Problem to solve:
Among the lines below, restate word for word only those from the line with "A ray from the" through the line with "How high above the floor is the lens? 195", with both end lines kept.

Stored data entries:
== Segment start ==

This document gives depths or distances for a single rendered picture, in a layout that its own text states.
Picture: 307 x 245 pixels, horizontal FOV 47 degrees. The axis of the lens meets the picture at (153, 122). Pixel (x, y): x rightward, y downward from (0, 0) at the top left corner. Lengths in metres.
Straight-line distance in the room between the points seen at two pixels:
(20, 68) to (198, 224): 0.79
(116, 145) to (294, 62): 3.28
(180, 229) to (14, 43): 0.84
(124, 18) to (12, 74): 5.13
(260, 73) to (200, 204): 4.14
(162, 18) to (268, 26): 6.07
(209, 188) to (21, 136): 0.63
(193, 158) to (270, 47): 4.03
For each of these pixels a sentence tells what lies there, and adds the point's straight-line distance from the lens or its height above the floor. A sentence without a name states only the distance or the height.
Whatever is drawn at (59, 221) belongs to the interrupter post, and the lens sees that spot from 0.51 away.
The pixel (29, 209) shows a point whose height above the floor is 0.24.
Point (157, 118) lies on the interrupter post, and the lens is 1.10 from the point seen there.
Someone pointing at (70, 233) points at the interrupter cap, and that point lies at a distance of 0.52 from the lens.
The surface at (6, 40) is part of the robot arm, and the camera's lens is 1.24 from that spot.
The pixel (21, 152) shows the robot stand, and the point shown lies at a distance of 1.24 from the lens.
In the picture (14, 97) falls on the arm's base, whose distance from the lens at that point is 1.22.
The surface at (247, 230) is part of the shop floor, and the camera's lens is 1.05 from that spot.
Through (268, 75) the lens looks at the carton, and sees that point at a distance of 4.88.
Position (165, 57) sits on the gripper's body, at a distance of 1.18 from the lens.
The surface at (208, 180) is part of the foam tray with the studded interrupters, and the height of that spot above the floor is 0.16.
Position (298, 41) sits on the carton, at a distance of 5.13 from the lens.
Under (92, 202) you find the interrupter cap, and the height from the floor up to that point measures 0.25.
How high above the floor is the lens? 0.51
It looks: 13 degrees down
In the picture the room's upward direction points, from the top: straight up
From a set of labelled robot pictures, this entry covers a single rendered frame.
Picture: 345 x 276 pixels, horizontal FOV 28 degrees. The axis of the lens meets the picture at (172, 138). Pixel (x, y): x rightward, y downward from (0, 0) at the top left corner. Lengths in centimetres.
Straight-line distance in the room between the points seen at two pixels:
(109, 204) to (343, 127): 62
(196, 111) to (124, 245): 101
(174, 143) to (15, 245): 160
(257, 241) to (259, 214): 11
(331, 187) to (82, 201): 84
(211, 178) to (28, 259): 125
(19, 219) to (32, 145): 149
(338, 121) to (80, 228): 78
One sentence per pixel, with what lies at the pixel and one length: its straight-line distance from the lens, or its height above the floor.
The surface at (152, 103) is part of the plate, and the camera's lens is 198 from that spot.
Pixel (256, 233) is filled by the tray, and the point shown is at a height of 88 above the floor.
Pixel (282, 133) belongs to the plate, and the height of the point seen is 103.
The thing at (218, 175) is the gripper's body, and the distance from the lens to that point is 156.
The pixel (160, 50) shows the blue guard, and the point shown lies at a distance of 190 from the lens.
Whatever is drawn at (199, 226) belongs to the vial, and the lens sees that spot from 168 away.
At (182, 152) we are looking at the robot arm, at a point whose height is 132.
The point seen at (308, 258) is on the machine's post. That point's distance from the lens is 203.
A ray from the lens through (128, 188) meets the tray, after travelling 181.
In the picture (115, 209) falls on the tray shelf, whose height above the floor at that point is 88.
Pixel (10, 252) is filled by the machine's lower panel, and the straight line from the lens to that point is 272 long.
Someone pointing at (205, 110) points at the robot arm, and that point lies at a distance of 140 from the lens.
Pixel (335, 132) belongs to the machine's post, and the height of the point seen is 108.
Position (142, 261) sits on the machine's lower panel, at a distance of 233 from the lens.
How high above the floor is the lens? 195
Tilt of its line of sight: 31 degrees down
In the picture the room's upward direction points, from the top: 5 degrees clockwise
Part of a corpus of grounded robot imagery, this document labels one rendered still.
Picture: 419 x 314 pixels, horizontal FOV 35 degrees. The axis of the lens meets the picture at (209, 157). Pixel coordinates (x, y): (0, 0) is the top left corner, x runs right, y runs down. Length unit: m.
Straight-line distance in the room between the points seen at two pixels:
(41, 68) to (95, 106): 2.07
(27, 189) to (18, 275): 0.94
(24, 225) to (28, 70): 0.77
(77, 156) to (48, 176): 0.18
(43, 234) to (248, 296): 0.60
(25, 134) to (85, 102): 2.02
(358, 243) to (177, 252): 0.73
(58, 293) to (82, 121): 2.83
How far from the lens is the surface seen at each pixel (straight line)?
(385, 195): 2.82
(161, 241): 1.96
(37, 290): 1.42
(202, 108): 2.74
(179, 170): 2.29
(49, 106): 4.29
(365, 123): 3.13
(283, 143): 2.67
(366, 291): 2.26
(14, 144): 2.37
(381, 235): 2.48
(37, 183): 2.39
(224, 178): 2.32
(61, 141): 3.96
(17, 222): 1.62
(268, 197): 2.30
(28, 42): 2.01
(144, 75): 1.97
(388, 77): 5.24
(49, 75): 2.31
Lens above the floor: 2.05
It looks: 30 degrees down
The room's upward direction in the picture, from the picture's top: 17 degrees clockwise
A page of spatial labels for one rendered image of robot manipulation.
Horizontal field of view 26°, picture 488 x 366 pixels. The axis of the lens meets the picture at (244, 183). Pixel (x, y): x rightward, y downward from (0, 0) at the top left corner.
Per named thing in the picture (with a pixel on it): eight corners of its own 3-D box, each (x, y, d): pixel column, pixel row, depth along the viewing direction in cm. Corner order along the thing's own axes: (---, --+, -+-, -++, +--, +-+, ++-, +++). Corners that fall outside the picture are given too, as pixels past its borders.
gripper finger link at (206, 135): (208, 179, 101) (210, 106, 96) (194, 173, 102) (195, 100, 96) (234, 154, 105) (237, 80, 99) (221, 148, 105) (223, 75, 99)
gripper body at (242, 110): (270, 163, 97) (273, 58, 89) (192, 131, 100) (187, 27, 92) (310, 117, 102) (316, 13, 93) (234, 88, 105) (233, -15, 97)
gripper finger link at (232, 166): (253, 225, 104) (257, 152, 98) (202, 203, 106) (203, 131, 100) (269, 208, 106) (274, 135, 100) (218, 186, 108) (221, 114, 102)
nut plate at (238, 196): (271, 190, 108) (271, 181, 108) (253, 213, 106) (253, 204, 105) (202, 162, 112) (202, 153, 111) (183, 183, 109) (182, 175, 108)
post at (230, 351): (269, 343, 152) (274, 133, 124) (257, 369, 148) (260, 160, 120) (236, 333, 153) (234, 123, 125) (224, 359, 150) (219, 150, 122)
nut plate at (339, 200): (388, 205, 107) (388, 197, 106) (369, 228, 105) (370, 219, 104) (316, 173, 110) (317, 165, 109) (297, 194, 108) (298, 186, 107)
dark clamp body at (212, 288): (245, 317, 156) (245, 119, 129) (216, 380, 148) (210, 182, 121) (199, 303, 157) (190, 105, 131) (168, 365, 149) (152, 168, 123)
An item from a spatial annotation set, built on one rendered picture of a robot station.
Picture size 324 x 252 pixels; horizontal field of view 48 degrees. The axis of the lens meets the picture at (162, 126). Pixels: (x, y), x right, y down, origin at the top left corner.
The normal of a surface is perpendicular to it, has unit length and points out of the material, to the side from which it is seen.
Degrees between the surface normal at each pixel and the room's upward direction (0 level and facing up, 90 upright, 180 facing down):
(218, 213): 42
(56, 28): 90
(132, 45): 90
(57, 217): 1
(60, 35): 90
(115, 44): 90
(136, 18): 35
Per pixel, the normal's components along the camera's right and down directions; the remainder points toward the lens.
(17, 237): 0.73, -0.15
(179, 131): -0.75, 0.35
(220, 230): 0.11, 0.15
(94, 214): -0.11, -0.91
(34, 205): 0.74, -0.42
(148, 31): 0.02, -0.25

== Segment end ==

Response to this task:
A ray from the lens through (128, 188) meets the tray, after travelling 181.
In the picture (115, 209) falls on the tray shelf, whose height above the floor at that point is 88.
Pixel (10, 252) is filled by the machine's lower panel, and the straight line from the lens to that point is 272 long.
Someone pointing at (205, 110) points at the robot arm, and that point lies at a distance of 140 from the lens.
Pixel (335, 132) belongs to the machine's post, and the height of the point seen is 108.
Position (142, 261) sits on the machine's lower panel, at a distance of 233 from the lens.
How high above the floor is the lens? 195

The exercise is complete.